PSBC, however, has been focusing on its tap rooms, said Smith.
“We want to keep expanding—we think we’ve found the right model, the perfect size for us—and being very particular about locations. Export is great for branding, for visibility and marketing terms, but to be a profitable business, the fewer buffers between you as a company and your customers the better. Getting more tap rooms open, that’s been our major focus recently,” Smith said.
Consistency is key
But as only a roughly three-year-old industry, craft brewing is still a long way from maturity in Saigon. As is the case in most other places, quality and consistency tend to be an issue, especially as the scene was born largely from hobbyists. There is also the cost of expansion to consider, said Jankipersadsing.

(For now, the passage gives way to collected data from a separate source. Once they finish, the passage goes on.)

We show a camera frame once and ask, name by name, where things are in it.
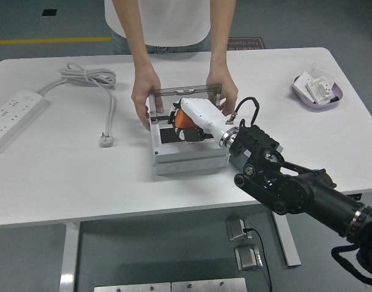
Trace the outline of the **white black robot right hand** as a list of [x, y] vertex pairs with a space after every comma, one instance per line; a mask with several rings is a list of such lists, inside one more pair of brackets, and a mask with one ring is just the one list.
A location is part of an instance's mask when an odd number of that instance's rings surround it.
[[238, 127], [228, 125], [226, 117], [208, 99], [182, 98], [171, 108], [168, 124], [182, 141], [197, 142], [213, 137], [220, 147], [228, 147]]

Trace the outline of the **person's right hand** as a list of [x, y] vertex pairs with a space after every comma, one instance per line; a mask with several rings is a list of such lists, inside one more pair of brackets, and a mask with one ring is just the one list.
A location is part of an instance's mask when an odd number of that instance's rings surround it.
[[151, 92], [160, 87], [159, 76], [152, 66], [136, 68], [131, 98], [136, 114], [147, 131], [150, 131], [150, 122], [146, 101]]

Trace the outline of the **person's left hand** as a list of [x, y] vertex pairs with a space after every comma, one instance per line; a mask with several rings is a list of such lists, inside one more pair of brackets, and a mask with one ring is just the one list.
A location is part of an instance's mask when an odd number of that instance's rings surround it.
[[206, 83], [208, 85], [221, 84], [221, 99], [220, 110], [224, 116], [231, 115], [236, 106], [238, 88], [235, 85], [228, 69], [213, 69], [210, 70]]

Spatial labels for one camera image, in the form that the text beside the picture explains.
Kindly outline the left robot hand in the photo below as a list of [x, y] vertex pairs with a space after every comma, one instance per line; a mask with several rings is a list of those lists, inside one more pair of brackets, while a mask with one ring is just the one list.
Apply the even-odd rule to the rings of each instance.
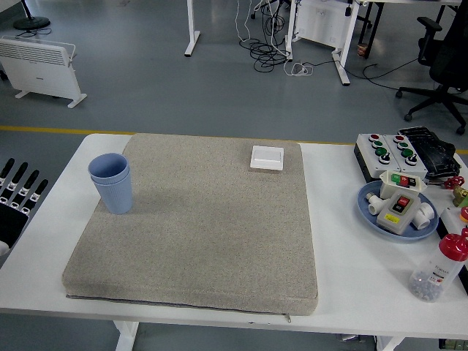
[[6, 255], [19, 239], [29, 221], [31, 211], [48, 185], [48, 179], [44, 179], [31, 192], [39, 176], [39, 171], [34, 170], [17, 191], [29, 164], [23, 162], [7, 182], [7, 176], [14, 164], [15, 159], [10, 158], [1, 170], [1, 256]]

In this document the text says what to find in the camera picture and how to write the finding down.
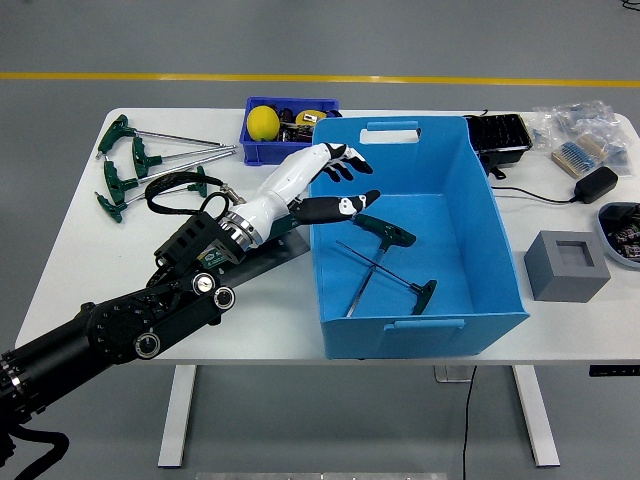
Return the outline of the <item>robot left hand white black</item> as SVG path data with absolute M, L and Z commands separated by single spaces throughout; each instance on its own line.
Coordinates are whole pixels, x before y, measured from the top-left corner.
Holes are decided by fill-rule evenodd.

“At one point, the bigger players are bound to decide the market, but it’s all about distribution now—how fast and how efficiently you can get your beers out,” he explained.
“For craft brewers here to survive, we really need to make our beers from a consistent recipe so there won’t be complaints that one batch is good, and another is bad. That’s something we’ve seen a lot of times, even with our beers. After a while we need to find a consistency in brewing and quality. If you have a good brand, you shouldn’t wait to invest in this.”
Likewise, Smith stresses that brewing beer to an adoring Saigon market is not all plain sailing, even for heavyweights like PSBC—especially with the extent of growth in competition, which doesn’t appear to be slowing.
“Those of us with our boots on the ground know how hard it is here,” he said. “It’s not like we are getting fat off the land and ready to move to the beach; we’re still working hard every day and carving out our piece of the market.
“But it’s tough, and the mainstream brewers have deep pockets. They don’t mind spending money to run the game. Craft is still expanding and it’s a good time to be part of the business, but it’s still a lot of hard work,” he added.